= WHAT TO DO =
A word-for-word transcription of the data below is required.

= DATASET SECTION =
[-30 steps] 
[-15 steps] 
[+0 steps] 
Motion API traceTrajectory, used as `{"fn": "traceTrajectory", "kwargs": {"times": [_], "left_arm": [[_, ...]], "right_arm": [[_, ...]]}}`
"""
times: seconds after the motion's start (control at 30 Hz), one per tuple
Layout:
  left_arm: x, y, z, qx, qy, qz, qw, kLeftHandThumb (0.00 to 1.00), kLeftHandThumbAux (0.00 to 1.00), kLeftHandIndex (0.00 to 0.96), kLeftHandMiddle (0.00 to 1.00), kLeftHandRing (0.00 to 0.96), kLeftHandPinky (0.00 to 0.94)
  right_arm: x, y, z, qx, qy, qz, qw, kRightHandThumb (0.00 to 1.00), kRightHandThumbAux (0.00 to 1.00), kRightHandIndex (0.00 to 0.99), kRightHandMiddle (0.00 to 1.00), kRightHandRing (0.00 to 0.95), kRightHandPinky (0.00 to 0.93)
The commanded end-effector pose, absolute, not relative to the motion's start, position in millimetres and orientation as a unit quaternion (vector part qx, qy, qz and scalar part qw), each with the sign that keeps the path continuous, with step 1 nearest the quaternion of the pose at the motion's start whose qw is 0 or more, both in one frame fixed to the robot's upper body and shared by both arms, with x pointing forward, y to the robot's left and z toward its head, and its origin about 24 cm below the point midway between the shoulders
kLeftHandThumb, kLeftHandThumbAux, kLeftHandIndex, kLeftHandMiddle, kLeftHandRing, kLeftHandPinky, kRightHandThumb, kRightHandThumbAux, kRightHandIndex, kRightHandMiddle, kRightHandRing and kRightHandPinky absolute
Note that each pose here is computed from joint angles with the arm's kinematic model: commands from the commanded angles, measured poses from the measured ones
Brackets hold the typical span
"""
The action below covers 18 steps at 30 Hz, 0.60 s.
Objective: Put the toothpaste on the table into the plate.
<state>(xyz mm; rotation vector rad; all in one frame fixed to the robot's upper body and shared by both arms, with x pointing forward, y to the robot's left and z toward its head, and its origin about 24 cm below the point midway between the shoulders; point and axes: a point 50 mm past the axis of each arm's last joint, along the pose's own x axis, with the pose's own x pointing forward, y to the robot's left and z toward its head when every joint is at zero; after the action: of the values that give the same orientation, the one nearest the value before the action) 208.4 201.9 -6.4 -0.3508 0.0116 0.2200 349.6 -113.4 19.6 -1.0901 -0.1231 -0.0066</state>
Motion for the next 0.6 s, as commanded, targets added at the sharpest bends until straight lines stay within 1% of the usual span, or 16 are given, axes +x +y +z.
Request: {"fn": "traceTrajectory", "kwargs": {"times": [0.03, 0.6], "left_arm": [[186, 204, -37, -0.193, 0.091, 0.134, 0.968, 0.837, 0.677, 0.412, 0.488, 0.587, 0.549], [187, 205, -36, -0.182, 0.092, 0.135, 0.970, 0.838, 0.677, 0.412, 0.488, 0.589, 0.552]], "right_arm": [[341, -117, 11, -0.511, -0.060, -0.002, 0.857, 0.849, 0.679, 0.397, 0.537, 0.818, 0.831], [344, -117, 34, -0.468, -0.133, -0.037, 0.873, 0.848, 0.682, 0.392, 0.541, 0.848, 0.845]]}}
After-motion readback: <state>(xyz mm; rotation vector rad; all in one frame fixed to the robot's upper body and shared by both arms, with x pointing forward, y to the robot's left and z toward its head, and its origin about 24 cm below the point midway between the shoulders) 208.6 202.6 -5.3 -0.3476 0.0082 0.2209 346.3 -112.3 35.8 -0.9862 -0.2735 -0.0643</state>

= ANSWER =
[-30 steps] 
[-15 steps] 
[+0 steps] 
Motion API traceTrajectory, used as `{"fn": "traceTrajectory", "kwargs": {"times": [_], "left_arm": [[_, ...]], "right_arm": [[_, ...]]}}`
"""
times: seconds after the motion's start (control at 30 Hz), one per tuple
Layout:
  left_arm: x, y, z, qx, qy, qz, qw, kLeftHandThumb (0.00 to 1.00), kLeftHandThumbAux (0.00 to 1.00), kLeftHandIndex (0.00 to 0.96), kLeftHandMiddle (0.00 to 1.00), kLeftHandRing (0.00 to 0.96), kLeftHandPinky (0.00 to 0.94)
  right_arm: x, y, z, qx, qy, qz, qw, kRightHandThumb (0.00 to 1.00), kRightHandThumbAux (0.00 to 1.00), kRightHandIndex (0.00 to 0.99), kRightHandMiddle (0.00 to 1.00), kRightHandRing (0.00 to 0.95), kRightHandPinky (0.00 to 0.93)
The commanded end-effector pose, absolute, not relative to the motion's start, position in millimetres and orientation as a unit quaternion (vector part qx, qy, qz and scalar part qw), each with the sign that keeps the path continuous, with step 1 nearest the quaternion of the pose at the motion's start whose qw is 0 or more, both in one frame fixed to the robot's upper body and shared by both arms, with x pointing forward, y to the robot's left and z toward its head, and its origin about 24 cm below the point midway between the shoulders
kLeftHandThumb, kLeftHandThumbAux, kLeftHandIndex, kLeftHandMiddle, kLeftHandRing, kLeftHandPinky, kRightHandThumb, kRightHandThumbAux, kRightHandIndex, kRightHandMiddle, kRightHandRing and kRightHandPinky absolute
Note that each pose here is computed from joint angles with the arm's kinematic model: commands from the commanded angles, measured poses from the measured ones
Brackets hold the typical span
"""
The action below covers 18 steps at 30 Hz, 0.60 s.
Objective: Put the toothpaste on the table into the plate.
<state>(xyz mm; rotation vector rad; all in one frame fixed to the robot's upper body and shared by both arms, with x pointing forward, y to the robot's left and z toward its head, and its origin about 24 cm below the point midway between the shoulders; point and axes: a point 50 mm past the axis of each arm's last joint, along the pose's own x axis, with the pose's own x pointing forward, y to the robot's left and z toward its head when every joint is at zero; after the action: of the values that give the same orientation, the one nearest the value before the action) 208.4 201.9 -6.4 -0.3508 0.0116 0.2200 349.6 -113.4 19.6 -1.0901 -0.1231 -0.0066</state>
Motion for the next 0.6 s, as commanded, targets added at the sharpest bends until straight lines stay within 1% of the usual span, or 16 are given, axes +x +y +z.
Request: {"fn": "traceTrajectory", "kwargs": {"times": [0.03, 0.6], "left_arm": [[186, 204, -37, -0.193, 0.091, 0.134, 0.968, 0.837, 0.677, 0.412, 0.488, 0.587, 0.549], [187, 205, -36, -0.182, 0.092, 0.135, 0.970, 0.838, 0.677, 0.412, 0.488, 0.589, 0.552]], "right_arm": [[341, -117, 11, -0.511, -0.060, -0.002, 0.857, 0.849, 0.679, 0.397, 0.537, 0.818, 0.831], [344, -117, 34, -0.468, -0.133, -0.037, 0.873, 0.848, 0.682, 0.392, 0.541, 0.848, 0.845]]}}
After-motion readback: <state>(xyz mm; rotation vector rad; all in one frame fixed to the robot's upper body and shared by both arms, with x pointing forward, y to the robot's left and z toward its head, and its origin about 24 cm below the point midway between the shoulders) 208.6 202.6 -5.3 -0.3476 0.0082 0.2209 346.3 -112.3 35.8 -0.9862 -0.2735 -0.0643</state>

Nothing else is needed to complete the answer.